Choosing correct event type for a scenario and for Input and Output adapters...
-
19 Aralık 2011 Pazartesi 11:12
Hi,
Point events - instant events --> Example: speedometer reading
Interval events - payloads are relevant for a specific period of time (both start and end time known) --> Any example for this?
Edge events are similar to interval events, except the duration of the event isn’t known upon arrival of the event (only Start time is set. End time is empty until another edge event arrives that sets the end time)
--> Can reading the data from Temperature sensor can be considered as Edge events? for example: At 10:00 AM, my InputAdapter read the data from Temperature sensor, say 20 degree C. again the input adapter read it as 20 degree C after a second. Like this my Input adapter reading the Temperature sesnor data for every second, and the vlaue is same: 20 degree C always, till 3:00 PM
At 3:00:01 PM Input adpater read the data as 25 degree C. So my input adapter simply created/dumped 18000 events with same value (60*60*5) Into StreamInsight engine.
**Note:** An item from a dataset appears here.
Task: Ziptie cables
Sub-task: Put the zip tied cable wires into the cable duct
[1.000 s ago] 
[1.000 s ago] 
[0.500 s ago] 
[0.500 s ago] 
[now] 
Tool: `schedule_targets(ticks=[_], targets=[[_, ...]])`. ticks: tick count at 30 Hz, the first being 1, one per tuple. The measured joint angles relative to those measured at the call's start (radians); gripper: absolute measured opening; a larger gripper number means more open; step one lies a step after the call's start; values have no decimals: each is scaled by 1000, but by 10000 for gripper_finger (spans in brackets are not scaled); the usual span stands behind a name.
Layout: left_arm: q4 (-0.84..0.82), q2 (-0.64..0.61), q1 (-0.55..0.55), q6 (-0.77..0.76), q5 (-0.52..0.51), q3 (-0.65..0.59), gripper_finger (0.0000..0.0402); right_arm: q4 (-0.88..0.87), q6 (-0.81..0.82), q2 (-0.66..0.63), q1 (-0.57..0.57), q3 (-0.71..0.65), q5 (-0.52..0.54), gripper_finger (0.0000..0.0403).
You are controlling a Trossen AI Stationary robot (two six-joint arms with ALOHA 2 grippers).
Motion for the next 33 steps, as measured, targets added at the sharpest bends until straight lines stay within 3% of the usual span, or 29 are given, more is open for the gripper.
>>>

Value is changed only at 3:00:01 PM. (this can be detected only by the Output adapter)
So If I use Edge event type for this scenario (for Input adpater), how does StreamInsight behaves?
If I use Point or Interval event type, how does the StreamInsight behaves?
What kind of event type I have to choose for Output adapter?
Could any one clarify this to me?
Venkat
Tüm Yanıtlar
-
20 Aralık 2011 Salı 03:08
An example of an interval event would be this: Let's say that you are developing a StreamInsight application to calculate the tolls on the Katy Managed Lanes on I-10 in Houston. These are toll lanes that have various tolls based on the time of day. From 5:00 AM to 10:00 AM, the toll for each booth is $1.50. From 10:00 AM to 3:00 PM, the toll is $0.50. At 3:00 PM, it goes back to $1.50 until 7:00 PM. After 7:00 PM, it goes back to $0.50 until 5:00 AM the next morning. On weekends, the toll is always $0.50. You would enqueue events representing the toll using interval events via a reference data input adapter pulling from, say, Sql Server. You would then join this reference stream to the live stream from the toll sensors to calculate tolls calculated in real time.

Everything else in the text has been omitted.